#### Work instruction:
Copy the listing below in full, exactly.

#### Provided entries:

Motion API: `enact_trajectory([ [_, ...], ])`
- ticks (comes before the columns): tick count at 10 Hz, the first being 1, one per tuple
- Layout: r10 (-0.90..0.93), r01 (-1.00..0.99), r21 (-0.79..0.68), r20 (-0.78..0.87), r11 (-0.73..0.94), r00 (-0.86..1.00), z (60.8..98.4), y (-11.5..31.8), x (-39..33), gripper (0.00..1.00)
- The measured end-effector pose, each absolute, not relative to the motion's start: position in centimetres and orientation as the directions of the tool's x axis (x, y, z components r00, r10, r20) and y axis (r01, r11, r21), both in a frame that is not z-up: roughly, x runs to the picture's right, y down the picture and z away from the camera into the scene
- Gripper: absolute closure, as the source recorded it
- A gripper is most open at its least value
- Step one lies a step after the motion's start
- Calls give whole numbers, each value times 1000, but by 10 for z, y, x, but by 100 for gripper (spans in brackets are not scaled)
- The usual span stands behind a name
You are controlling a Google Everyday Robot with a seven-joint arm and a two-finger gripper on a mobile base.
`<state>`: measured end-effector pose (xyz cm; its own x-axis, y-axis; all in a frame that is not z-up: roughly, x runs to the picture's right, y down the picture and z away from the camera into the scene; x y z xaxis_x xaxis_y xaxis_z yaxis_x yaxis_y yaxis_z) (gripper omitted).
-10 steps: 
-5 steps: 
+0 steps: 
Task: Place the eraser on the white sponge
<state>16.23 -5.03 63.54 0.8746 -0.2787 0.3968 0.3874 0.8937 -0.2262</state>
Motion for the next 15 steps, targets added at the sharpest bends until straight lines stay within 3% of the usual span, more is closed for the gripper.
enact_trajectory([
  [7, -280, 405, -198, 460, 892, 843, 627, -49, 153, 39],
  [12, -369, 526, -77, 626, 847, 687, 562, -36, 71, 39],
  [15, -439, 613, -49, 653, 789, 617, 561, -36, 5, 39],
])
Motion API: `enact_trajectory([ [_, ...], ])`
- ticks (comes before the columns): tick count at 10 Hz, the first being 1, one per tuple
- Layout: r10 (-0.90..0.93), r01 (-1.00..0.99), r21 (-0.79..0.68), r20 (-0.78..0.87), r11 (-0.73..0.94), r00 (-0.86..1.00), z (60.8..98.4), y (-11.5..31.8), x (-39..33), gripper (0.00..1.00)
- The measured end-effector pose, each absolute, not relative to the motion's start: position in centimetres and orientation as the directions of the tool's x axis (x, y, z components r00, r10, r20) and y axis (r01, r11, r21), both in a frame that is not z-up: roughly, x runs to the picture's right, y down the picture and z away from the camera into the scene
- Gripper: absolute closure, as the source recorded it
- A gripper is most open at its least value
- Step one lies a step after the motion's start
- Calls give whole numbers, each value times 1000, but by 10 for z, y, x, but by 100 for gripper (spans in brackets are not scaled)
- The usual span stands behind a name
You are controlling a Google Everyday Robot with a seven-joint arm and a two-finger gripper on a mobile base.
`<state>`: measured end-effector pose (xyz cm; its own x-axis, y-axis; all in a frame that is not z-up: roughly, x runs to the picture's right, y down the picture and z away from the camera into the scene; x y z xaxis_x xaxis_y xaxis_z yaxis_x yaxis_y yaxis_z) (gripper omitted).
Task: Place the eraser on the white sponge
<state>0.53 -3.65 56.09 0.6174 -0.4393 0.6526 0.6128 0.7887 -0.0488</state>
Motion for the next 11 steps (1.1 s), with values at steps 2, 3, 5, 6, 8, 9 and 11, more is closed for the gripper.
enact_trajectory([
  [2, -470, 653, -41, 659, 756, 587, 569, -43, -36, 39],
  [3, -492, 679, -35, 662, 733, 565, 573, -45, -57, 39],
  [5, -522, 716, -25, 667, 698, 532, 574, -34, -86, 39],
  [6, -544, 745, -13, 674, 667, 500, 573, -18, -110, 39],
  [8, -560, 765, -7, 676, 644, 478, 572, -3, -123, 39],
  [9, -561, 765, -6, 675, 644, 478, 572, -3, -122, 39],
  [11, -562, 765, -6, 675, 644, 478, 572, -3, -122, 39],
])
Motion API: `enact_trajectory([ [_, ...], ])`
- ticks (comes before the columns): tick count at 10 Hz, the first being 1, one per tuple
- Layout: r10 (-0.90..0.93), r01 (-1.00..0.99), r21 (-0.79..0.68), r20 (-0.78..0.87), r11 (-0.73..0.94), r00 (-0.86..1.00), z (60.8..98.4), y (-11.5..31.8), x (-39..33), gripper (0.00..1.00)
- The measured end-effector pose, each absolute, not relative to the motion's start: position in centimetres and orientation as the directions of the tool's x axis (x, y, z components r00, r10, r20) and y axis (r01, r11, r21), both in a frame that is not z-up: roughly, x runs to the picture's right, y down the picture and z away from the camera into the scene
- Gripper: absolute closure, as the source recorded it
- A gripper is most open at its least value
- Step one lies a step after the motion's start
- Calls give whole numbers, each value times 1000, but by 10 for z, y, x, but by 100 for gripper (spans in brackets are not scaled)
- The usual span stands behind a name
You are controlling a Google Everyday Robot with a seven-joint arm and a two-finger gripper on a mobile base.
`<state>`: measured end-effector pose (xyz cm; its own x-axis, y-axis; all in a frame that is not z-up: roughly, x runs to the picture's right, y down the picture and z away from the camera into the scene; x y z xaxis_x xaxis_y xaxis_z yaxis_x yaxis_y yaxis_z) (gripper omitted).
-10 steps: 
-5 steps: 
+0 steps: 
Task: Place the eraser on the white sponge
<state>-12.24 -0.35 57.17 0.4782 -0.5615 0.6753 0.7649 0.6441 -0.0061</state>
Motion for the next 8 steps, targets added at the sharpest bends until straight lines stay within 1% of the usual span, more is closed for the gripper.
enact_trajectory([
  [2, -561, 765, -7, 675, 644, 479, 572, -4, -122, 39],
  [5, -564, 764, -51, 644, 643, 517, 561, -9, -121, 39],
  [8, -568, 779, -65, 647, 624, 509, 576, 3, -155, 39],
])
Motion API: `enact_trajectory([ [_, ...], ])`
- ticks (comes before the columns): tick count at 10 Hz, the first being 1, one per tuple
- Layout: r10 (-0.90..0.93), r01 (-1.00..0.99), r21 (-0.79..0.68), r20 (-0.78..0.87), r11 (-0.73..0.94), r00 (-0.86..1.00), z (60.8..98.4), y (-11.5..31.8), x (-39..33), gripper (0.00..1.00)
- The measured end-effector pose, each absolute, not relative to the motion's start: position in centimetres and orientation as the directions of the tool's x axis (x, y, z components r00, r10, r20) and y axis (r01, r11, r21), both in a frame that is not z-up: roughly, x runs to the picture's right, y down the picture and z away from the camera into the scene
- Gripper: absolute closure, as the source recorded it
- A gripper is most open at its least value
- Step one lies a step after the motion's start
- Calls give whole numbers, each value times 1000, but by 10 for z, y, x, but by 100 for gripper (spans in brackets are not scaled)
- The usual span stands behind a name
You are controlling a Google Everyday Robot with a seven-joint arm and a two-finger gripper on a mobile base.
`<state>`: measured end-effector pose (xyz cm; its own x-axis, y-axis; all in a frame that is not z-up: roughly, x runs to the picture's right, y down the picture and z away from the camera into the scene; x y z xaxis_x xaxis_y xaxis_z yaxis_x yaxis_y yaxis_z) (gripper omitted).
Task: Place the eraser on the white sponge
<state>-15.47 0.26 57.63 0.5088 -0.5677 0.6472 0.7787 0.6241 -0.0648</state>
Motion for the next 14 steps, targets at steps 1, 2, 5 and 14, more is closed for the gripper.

#### Task solution:
Motion API: `enact_trajectory([ [_, ...], ])`
- ticks (comes before the columns): tick count at 10 Hz, the first being 1, one per tuple
- Layout: r10 (-0.90..0.93), r01 (-1.00..0.99), r21 (-0.79..0.68), r20 (-0.78..0.87), r11 (-0.73..0.94), r00 (-0.86..1.00), z (60.8..98.4), y (-11.5..31.8), x (-39..33), gripper (0.00..1.00)
- The measured end-effector pose, each absolute, not relative to the motion's start: position in centimetres and orientation as the directions of the tool's x axis (x, y, z components r00, r10, r20) and y axis (r01, r11, r21), both in a frame that is not z-up: roughly, x runs to the picture's right, y down the picture and z away from the camera into the scene
- Gripper: absolute closure, as the source recorded it
- A gripper is most open at its least value
- Step one lies a step after the motion's start
- Calls give whole numbers, each value times 1000, but by 10 for z, y, x, but by 100 for gripper (spans in brackets are not scaled)
- The usual span stands behind a name
You are controlling a Google Everyday Robot with a seven-joint arm and a two-finger gripper on a mobile base.
`<state>`: measured end-effector pose (xyz cm; its own x-axis, y-axis; all in a frame that is not z-up: roughly, x runs to the picture's right, y down the picture and z away from the camera into the scene; x y z xaxis_x xaxis_y xaxis_z yaxis_x yaxis_y yaxis_z) (gripper omitted).
-10 steps: 
-5 steps: 
+0 steps: 
Task: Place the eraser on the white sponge
<state>16.23 -5.03 63.54 0.8746 -0.2787 0.3968 0.3874 0.8937 -0.2262</state>
Motion for the next 15 steps, targets added at the sharpest bends until straight lines stay within 3% of the usual span, more is closed for the gripper.
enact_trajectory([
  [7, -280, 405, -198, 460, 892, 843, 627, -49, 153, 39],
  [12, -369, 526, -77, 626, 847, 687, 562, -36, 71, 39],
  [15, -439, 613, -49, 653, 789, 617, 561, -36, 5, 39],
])
Motion API: `enact_trajectory([ [_, ...], ])`
- ticks (comes before the columns): tick count at 10 Hz, the first being 1, one per tuple
- Layout: r10 (-0.90..0.93), r01 (-1.00..0.99), r21 (-0.79..0.68), r20 (-0.78..0.87), r11 (-0.73..0.94), r00 (-0.86..1.00), z (60.8..98.4), y (-11.5..31.8), x (-39..33), gripper (0.00..1.00)
- The measured end-effector pose, each absolute, not relative to the motion's start: position in centimetres and orientation as the directions of the tool's x axis (x, y, z components r00, r10, r20) and y axis (r01, r11, r21), both in a frame that is not z-up: roughly, x runs to the picture's right, y down the picture and z away from the camera into the scene
- Gripper: absolute closure, as the source recorded it
- A gripper is most open at its least value
- Step one lies a step after the motion's start
- Calls give whole numbers, each value times 1000, but by 10 for z, y, x, but by 100 for gripper (spans in brackets are not scaled)
- The usual span stands behind a name
You are controlling a Google Everyday Robot with a seven-joint arm and a two-finger gripper on a mobile base.
`<state>`: measured end-effector pose (xyz cm; its own x-axis, y-axis; all in a frame that is not z-up: roughly, x runs to the picture's right, y down the picture and z away from the camera into the scene; x y z xaxis_x xaxis_y xaxis_z yaxis_x yaxis_y yaxis_z) (gripper omitted).
Task: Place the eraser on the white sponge
<state>0.53 -3.65 56.09 0.6174 -0.4393 0.6526 0.6128 0.7887 -0.0488</state>
Motion for the next 11 steps (1.1 s), with values at steps 2, 3, 5, 6, 8, 9 and 11, more is closed for the gripper.
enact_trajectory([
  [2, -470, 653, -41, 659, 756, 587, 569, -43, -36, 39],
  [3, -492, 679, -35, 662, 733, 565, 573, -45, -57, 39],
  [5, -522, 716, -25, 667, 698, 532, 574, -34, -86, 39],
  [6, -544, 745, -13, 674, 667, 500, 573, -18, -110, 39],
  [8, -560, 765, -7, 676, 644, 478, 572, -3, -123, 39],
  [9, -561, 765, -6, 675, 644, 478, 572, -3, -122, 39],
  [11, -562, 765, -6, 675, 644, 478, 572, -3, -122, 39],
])
Motion API: `enact_trajectory([ [_, ...], ])`
- ticks (comes before the columns): tick count at 10 Hz, the first being 1, one per tuple
- Layout: r10 (-0.90..0.93), r01 (-1.00..0.99), r21 (-0.79..0.68), r20 (-0.78..0.87), r11 (-0.73..0.94), r00 (-0.86..1.00), z (60.8..98.4), y (-11.5..31.8), x (-39..33), gripper (0.00..1.00)
- The measured end-effector pose, each absolute, not relative to the motion's start: position in centimetres and orientation as the directions of the tool's x axis (x, y, z components r00, r10, r20) and y axis (r01, r11, r21), both in a frame that is not z-up: roughly, x runs to the picture's right, y down the picture and z away from the camera into the scene
- Gripper: absolute closure, as the source recorded it
- A gripper is most open at its least value
- Step one lies a step after the motion's start
- Calls give whole numbers, each value times 1000, but by 10 for z, y, x, but by 100 for gripper (spans in brackets are not scaled)
- The usual span stands behind a name
You are controlling a Google Everyday Robot with a seven-joint arm and a two-finger gripper on a mobile base.
`<state>`: measured end-effector pose (xyz cm; its own x-axis, y-axis; all in a frame that is not z-up: roughly, x runs to the picture's right, y down the picture and z away from the camera into the scene; x y z xaxis_x xaxis_y xaxis_z yaxis_x yaxis_y yaxis_z) (gripper omitted).
-10 steps: 
-5 steps: 
+0 steps: 
Task: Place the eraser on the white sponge
<state>-12.24 -0.35 57.17 0.4782 -0.5615 0.6753 0.7649 0.6441 -0.0061</state>
Motion for the next 8 steps, targets added at the sharpest bends until straight lines stay within 1% of the usual span, more is closed for the gripper.
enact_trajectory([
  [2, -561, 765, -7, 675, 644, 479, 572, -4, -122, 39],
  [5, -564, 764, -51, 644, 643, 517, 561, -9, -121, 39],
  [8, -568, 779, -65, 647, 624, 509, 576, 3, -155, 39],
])
Motion API: `enact_trajectory([ [_, ...], ])`
- ticks (comes before the columns): tick count at 10 Hz, the first being 1, one per tuple
- Layout: r10 (-0.90..0.93), r01 (-1.00..0.99), r21 (-0.79..0.68), r20 (-0.78..0.87), r11 (-0.73..0.94), r00 (-0.86..1.00), z (60.8..98.4), y (-11.5..31.8), x (-39..33), gripper (0.00..1.00)
- The measured end-effector pose, each absolute, not relative to the motion's start: position in centimetres and orientation as the directions of the tool's x axis (x, y, z components r00, r10, r20) and y axis (r01, r11, r21), both in a frame that is not z-up: roughly, x runs to the picture's right, y down the picture and z away from the camera into the scene
- Gripper: absolute closure, as the source recorded it
- A gripper is most open at its least value
- Step one lies a step after the motion's start
- Calls give whole numbers, each value times 1000, but by 10 for z, y, x, but by 100 for gripper (spans in brackets are not scaled)
- The usual span stands behind a name
You are controlling a Google Everyday Robot with a seven-joint arm and a two-finger gripper on a mobile base.
`<state>`: measured end-effector pose (xyz cm; its own x-axis, y-axis; all in a frame that is not z-up: roughly, x runs to the picture's right, y down the picture and z away from the camera into the scene; x y z xaxis_x xaxis_y xaxis_z yaxis_x yaxis_y yaxis_z) (gripper omitted).
Task: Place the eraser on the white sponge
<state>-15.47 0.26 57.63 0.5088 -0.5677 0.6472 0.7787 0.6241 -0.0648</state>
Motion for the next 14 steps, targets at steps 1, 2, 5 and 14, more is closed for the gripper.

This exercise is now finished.